A British Royal Air Force Tornado GR4 takes off from the RAF Marham airbase in Norfolk, east England, on Thursday heading for deployment in Cyprus.

AFP/London

Britain joined the US-led bombing campaign over Syria on Thursday, hitting an oil field held by Islamic State jihadists just hours after a decisive parliamentary vote authorised air strikes.

Royal Air Force planes based in Cyprus carried out the "first offensive operation against Daesh terrorist targets inside Syria," the defence ministry said in a statement.

The strikes with Paveway guided bombs were carried out by four Tornado fighter jets and focused on targets in the Omar oil field in eastern Syria, 30 miles from the Iraq border.

The field "represents over 10% of their potential income from oil," the ministry statement said, adding: "Initial analysis of the operation indicates that the strikes were successful".

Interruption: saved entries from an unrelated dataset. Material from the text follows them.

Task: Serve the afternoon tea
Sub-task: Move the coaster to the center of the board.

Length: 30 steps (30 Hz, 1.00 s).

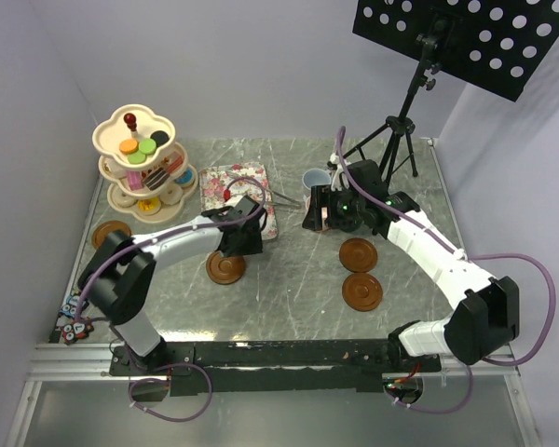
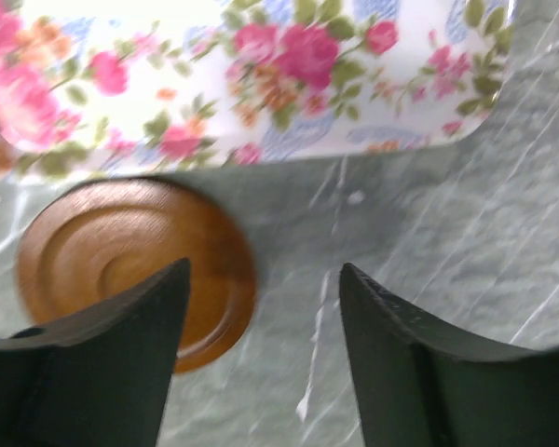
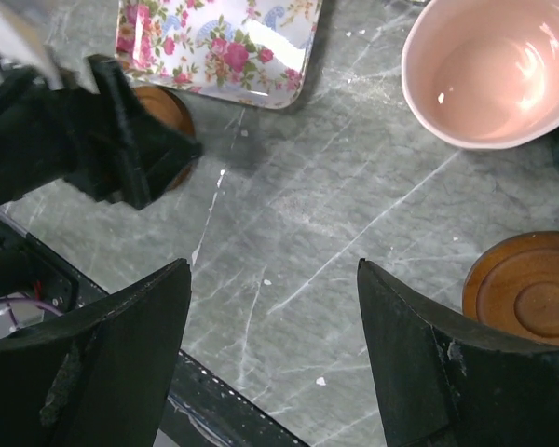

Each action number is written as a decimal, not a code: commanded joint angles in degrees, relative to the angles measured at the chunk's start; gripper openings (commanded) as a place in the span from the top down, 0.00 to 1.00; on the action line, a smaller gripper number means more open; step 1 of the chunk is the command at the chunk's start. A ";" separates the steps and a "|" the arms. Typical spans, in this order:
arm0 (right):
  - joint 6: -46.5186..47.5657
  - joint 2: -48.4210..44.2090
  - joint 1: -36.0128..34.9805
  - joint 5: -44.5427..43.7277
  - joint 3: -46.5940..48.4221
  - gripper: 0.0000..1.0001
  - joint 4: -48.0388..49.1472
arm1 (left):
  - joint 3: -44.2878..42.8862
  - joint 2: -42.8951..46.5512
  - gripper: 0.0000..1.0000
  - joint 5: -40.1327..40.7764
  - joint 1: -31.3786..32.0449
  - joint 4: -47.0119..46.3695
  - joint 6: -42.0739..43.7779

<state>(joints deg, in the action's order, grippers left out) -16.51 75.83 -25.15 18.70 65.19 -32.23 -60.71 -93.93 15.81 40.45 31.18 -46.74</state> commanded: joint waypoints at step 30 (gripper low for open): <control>0.08 -1.04 2.91 4.68 0.64 0.21 4.45 | 7.70 0.76 0.53 7.04 -10.72 9.52 -10.48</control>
<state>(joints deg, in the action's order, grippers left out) -16.67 76.14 -22.92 23.62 65.19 -29.98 -56.84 -95.68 21.06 34.96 36.01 -55.48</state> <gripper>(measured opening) 0.785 0.479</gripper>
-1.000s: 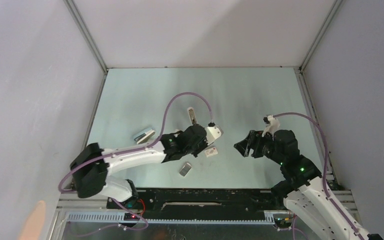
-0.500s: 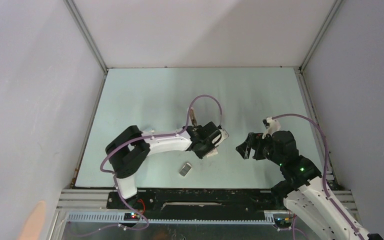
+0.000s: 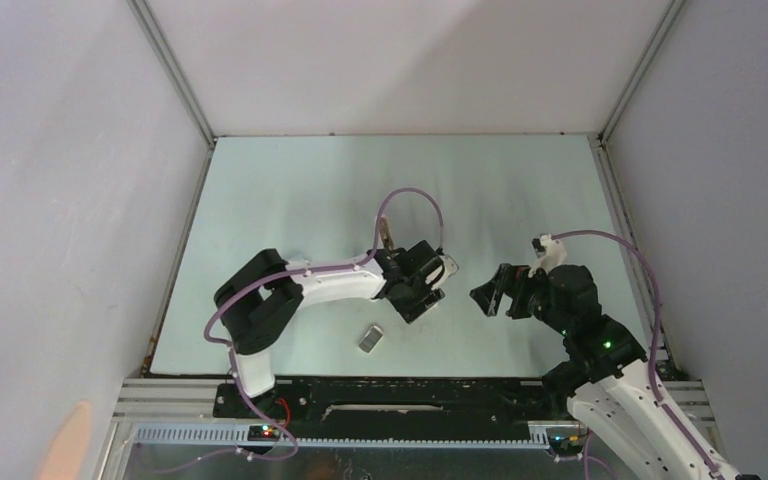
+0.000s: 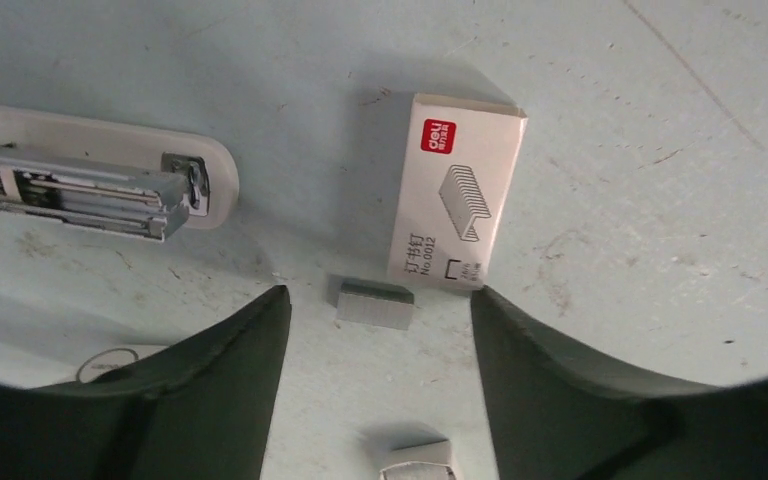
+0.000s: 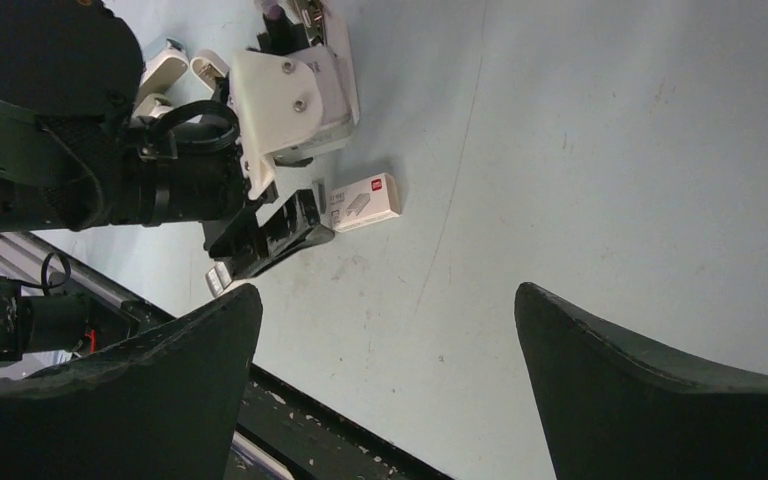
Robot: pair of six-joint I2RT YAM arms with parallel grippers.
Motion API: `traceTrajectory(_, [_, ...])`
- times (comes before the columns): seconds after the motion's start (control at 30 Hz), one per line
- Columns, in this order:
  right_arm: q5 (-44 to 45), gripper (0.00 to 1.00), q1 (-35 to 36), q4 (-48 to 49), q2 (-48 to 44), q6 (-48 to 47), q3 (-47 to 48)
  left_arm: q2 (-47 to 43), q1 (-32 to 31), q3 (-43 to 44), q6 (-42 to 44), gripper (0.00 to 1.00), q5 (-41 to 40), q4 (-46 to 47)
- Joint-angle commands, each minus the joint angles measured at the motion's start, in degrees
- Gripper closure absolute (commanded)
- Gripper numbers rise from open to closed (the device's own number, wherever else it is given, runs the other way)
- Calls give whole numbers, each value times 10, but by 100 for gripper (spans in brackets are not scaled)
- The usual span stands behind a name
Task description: Load the staples into the stapler
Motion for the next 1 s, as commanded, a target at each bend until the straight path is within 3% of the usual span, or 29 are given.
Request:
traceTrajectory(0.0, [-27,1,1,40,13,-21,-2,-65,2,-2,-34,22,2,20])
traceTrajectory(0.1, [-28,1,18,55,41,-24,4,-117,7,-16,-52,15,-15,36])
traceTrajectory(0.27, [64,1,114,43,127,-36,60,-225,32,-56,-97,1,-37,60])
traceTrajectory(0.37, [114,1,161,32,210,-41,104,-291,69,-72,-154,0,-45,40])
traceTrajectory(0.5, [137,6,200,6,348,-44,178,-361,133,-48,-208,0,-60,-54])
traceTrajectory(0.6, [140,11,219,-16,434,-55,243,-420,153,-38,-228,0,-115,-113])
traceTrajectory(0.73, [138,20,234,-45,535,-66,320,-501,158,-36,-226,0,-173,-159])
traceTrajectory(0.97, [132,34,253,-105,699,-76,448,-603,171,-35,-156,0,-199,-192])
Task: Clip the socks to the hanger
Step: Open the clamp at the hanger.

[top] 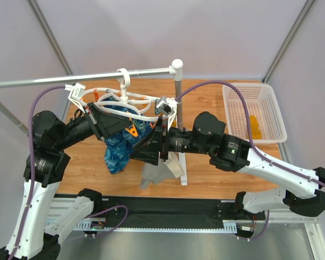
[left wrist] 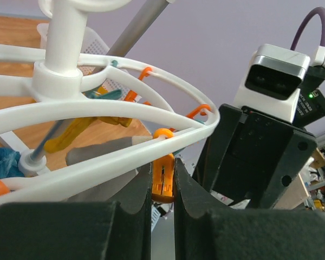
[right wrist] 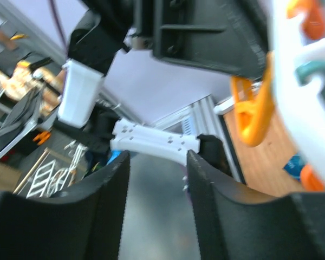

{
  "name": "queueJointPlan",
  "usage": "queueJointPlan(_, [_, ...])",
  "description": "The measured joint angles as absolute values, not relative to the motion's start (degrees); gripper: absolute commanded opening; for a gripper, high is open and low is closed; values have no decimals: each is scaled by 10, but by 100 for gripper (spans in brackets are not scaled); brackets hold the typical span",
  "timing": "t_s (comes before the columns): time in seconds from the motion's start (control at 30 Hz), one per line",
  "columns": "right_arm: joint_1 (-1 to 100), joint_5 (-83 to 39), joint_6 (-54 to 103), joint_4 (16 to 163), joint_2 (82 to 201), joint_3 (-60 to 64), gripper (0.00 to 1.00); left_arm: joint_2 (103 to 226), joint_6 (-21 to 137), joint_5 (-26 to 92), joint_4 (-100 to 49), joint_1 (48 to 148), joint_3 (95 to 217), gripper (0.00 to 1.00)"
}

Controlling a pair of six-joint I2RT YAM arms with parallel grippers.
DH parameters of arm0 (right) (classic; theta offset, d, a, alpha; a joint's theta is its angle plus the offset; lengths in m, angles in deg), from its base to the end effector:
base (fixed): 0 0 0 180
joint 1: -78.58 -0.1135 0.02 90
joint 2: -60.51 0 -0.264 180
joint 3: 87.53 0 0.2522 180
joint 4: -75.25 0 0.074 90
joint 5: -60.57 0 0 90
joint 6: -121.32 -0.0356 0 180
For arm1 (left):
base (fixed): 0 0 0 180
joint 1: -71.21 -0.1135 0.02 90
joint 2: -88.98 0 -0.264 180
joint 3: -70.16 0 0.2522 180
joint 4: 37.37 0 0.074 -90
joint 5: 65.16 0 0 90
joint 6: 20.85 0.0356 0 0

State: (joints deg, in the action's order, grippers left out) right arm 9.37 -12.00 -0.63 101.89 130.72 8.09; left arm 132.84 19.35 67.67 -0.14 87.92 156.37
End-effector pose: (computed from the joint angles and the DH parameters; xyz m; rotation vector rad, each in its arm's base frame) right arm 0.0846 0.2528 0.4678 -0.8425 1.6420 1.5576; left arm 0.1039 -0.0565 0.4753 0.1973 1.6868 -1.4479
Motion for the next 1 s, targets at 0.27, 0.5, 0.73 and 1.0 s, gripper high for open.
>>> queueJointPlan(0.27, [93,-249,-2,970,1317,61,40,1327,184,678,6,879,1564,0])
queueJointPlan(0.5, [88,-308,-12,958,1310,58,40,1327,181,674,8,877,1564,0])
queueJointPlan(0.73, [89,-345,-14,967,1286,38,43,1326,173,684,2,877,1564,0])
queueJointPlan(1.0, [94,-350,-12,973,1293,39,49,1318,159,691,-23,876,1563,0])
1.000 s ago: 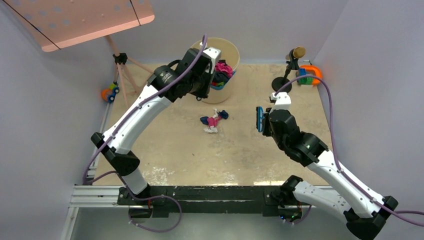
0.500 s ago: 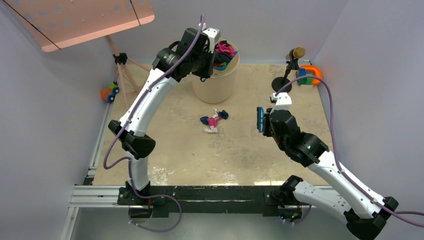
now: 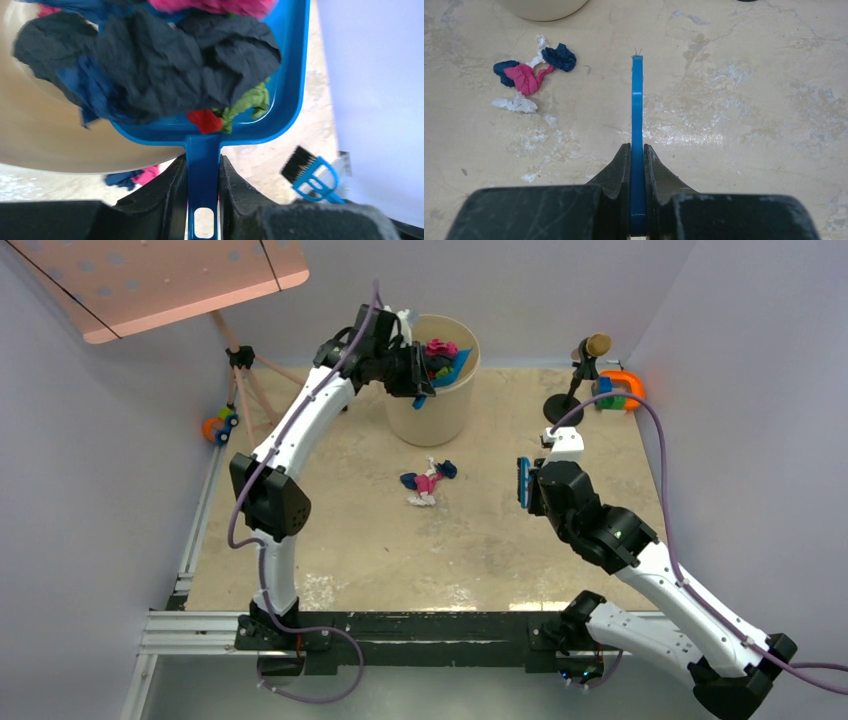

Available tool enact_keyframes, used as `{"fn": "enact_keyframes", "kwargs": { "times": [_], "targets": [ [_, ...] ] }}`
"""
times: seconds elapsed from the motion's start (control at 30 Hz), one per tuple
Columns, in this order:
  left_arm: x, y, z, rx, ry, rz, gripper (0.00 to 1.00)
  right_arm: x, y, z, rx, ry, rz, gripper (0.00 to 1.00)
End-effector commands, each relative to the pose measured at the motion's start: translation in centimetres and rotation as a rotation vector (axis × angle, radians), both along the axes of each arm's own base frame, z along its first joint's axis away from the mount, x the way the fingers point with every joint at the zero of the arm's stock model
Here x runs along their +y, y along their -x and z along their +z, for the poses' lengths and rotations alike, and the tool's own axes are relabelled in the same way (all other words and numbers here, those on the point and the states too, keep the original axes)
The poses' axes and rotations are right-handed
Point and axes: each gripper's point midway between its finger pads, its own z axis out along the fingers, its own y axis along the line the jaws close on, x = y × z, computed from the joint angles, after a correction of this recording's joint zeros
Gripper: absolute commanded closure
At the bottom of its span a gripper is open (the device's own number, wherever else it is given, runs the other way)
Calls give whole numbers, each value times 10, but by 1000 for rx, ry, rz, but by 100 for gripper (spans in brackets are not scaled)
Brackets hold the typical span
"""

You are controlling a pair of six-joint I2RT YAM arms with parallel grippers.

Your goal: Sweep away the paper scraps from the table

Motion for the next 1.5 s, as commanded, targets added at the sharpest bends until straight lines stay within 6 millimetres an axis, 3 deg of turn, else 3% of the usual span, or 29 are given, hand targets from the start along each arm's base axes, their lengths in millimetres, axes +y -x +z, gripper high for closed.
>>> {"fn": "enact_keyframes", "kwargs": {
  "times": [0.0,0.2,0.53,0.73,1.0,1.23,1.47],
  "targets": [
    [-11,8,56,44,307,-23,100,0,-3,16,-45,-51,-21,99],
    [-10,6,67,127,443,8,100,4,-3,17,-44,-64,-4,99],
    [-8,1,111,214,813,39,100,2,-4,18,-49,-54,-11,99],
    [-11,-7,124,250,915,20,100,4,-4,20,-53,-59,-6,99],
    [2,10,128,143,772,35,100,9,-4,19,-56,-88,6,100],
    [17,44,149,5,606,-29,100,44,-3,30,-77,-239,134,100],
    [15,38,143,31,582,-30,100,54,-9,29,-53,-275,127,100]
  ]
}}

"We are going to need to be patient and persistent. This is going to take time," Cameron said.

"There will be strong support from our allies because they wanted us to join them in taking this action."

Move welcomed

US President Barack Obama and French President Francois Hollande said they welcomed Britain's move.

Momentum to join the strikes grew after last month's terror attack on Paris in which 130 people were killed and Hollande on Thursday hailed a "new response to the call for European solidarity".

Russia is also conducting its own air strikes on Syria in alliance with Syrian forces and Kremlin spokesman Dmitry Peskov told Russian news agencies there should now be a single coalition to improve the "effectiveness" of the air campaign.

Prime Minister David Cameron's government was backed by 397 lawmakers with 223 opposing the bombing in a vote late on Wednesday after a sometimes raucous debate lasting more than 10 hours.

A wide range of MPs including main opposition Labour leader Jeremy Corbyn spoke out against air strikes, condemning Cameron's "ill thought-out rush to war" and saying his proposals "simply do not stack up".

But Labour's own chief foreign affairs spokesman Hilary Benn delivered an impassioned speech in favour of bombing, illustrating deep divisions in the party.

In the end, 66 of Labour's 231 MPs voted in favour, including 11 members of Corbyn's shadow cabinet.

Cameron also refused to apologise to opposition MPs for reportedly telling fellow Conservatives in a private meeting ahead of the vote they should not side with "a bunch of terrorist sympathisers".

'Important symbolically'

Britain already has eight Tornado fighter jets plus drones involved in the US-led coalition striking IS targets in Iraq, operating out of RAF Akrotiri in Cyprus.

They will be joined by six Typhoon jets, which took off from RAF Lossiemouth in Scotland, and two more Tornado fighters, which took off from RAF Marham in southeast England.

But experts question how much Britain, which has been wary of joining foreign conflicts in recent years after unpopular wars in Afghanistan and Iraq, would add to the campaign against IS in Syria.

"It will not make a big operational difference," said Professor Malcolm Chalmers of military think-tank the Royal United Services Institute (RUSI).

"It is important symbolically, useful operationally, but not transformative."

'Plotting to kill us'  

Cameron has pledged that Britain joining air strikes on Syria will be matched by a major diplomatic push to resolve the crisis.

The last Syria peace talks in Vienna held last month brought together 17 countries including Russia, the US, Saudi Arabia and Iran.

The talks set a fixed calendar for a ceasefire followed by a transitional government in six months and elections one year later. Syrian opposition figures have called this unrealistic.

During the debate, the government also faced a string of questions about whether joining the international military action on Syria could make Britain more vulnerable to attacks from IS.

The last major attack on British soil was the July 7, 2005 bombings in which 52 people died.

And in June this year, 30 Britons were among 38 tourists killed in an attack at a holiday resort in Tunisia claimed by IS.

Officials say seven plots have been foiled by intelligence services in the last year alone.

Cameron said this figure showed it was right to take immediate action.

"These terrorists are plotting to kill us and radicalise our children right now," he said. "They attack us because of who we are, not because of what we do".